“Ride to Remember” in the battle to cure Alzheimer’s, was Saturday
The Alzheimer’s Association South Carolina Chapter’s 9th annual “A Ride to Remember” event began Friday in Greenville. The riders passed through the Midlands Saturdayand will stay overnight in Orangeburg before heading out Sunday morning for the final leg, finishing at Patriots Point in Charleston.
“Today is the roughest day because you’ve got one day behind you and that was exciting, but now you’re just running on endorphins and adrenaline,” Alzheimer’s Association South Carolina Chapter Director of Communications and Advocacy Taylor Wilson said Saturday. “We’re just trying to get to Sunday, but once we get there, we have the best time.”
The riders got a warm reception and a welcome break from the heat in Orangeburg County Saturday as the town of North hosted a rest stop, opening town hall and giving the travelers access to air conditioning and indoor restroom as well as a chance to refuel with sandwiches, snacks and cold water.
“We’re just a community-based town.
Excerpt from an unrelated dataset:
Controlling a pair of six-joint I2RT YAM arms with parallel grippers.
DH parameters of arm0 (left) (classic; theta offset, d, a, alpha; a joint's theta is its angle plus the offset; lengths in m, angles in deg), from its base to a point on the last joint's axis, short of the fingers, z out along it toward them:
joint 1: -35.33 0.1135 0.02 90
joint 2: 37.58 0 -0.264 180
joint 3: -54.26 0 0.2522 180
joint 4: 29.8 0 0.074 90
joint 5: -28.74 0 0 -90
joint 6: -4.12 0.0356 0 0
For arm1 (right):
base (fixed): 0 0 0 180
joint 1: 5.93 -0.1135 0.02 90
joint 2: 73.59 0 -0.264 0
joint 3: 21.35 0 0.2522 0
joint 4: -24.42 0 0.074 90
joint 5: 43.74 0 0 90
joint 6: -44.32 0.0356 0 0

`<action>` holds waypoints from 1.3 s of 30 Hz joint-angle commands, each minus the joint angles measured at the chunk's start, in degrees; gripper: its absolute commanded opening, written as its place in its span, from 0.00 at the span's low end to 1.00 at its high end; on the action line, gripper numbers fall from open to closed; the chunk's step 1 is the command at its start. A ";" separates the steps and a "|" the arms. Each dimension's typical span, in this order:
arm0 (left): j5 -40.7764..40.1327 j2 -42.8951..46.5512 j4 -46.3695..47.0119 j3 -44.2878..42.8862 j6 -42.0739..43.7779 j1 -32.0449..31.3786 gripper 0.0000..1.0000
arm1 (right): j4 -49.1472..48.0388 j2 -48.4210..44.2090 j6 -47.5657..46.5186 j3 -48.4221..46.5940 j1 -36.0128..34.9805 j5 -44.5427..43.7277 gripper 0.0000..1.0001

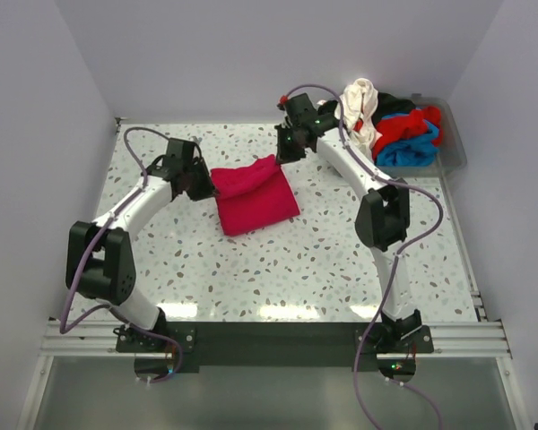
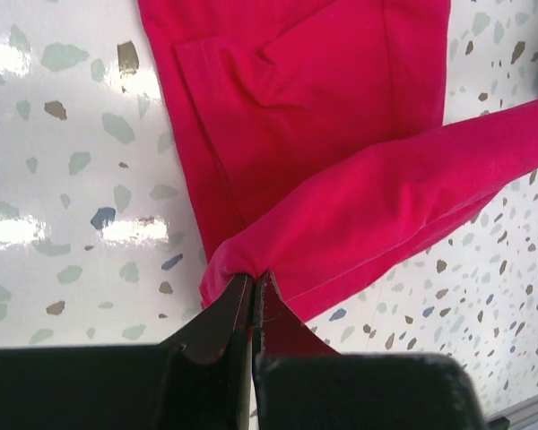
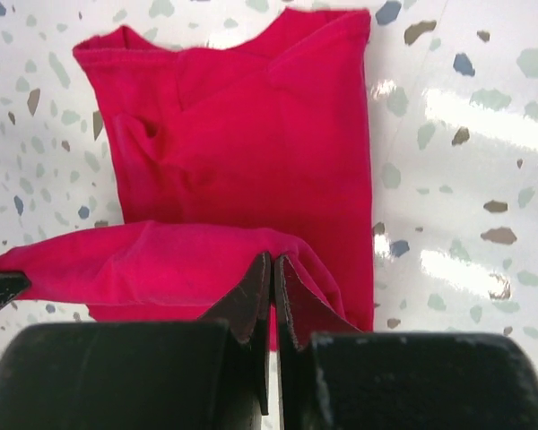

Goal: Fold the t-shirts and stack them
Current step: Fold the tshirt, then neatly place the folded tshirt to the corner

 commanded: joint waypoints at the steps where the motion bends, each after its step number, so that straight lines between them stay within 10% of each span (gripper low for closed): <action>1: -1.39 -2.79 6.49 -3.88 1.64 1.09 0.00 | -5.35 2.14 0.71 -5.64 0.41 -3.18 0.00; 4: -3.93 -7.10 8.78 -8.88 1.73 2.84 0.00 | -10.60 4.51 2.20 -8.37 0.50 -6.35 0.00; 6: -5.43 -9.90 11.06 -12.65 0.59 4.07 0.33 | -14.22 5.39 4.66 -8.63 0.85 -8.45 0.10; 8: -7.26 -10.88 13.17 -14.34 0.06 4.43 0.94 | -18.18 5.75 6.94 -9.16 1.29 -8.81 0.53; 9: -7.97 -11.50 13.88 -16.08 -0.03 4.51 1.00 | -19.06 5.75 7.21 -9.51 1.55 -8.72 0.68; 11: -7.90 -12.20 13.36 -17.94 -0.03 4.51 1.00 | -19.77 5.14 7.13 -9.34 1.64 -9.25 0.91; 17: -5.00 -10.72 14.05 -13.75 0.59 4.51 1.00 | -26.01 -4.44 3.35 4.36 1.73 -6.97 0.95; 39: 8.37 -6.58 34.27 11.93 -6.62 4.51 1.00 | -22.24 0.55 5.11 16.50 1.47 16.50 0.51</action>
We love doing it,” said North Town Councilwoman Deborah Cook at the rest stop Saturday. “A lot of us have had close contact with Alzheimer’s. It’s great to see the money all these cyclists are raising.”
Photos: ColaDaily/Allen Wallace
The cyclists had combined to raise more than $500,000 as of noon Saturday. The money will be used to provide Alzheimer’s support services, education programs and research grants through the Alzheimer’s Association. The community may donate to support the cause at www.aridetoremember.org.
“It has been amazing to watch A Ride to Remember grow each year,” said Ashton Houghton, Vice President of Development for the Alzheimer’s Association South Carolina Chapter. “We first launched this event with just 20 riders raising $16,000, and we could not have imagined how the Ride would be embraced by our cycling community. This will be our best event yet, thanks to our enthusiastic riders, donors, sponsors and volunteers.”
Alzheimer’s disease is a progressive, degenerative neurological disorder that currently impacts 86,000 people in South Carolina. More than 5 million Americans are living with Alzheimer’s disease, which is the sixth-leading cause of death in the United States and the only cause of death among the top 10 that cannot be prevented, cured or even slowed.
The Alzheimer’s Association South Carolina Chapter provides a 24-Hour Helpline (800-272-3900), information and referral, support groups, caregiver respite vouchers, and more to families affected by the disease. A portion of all funds raised will support national research efforts to determine the cause of and potential treatments for Alzheimer’s disease.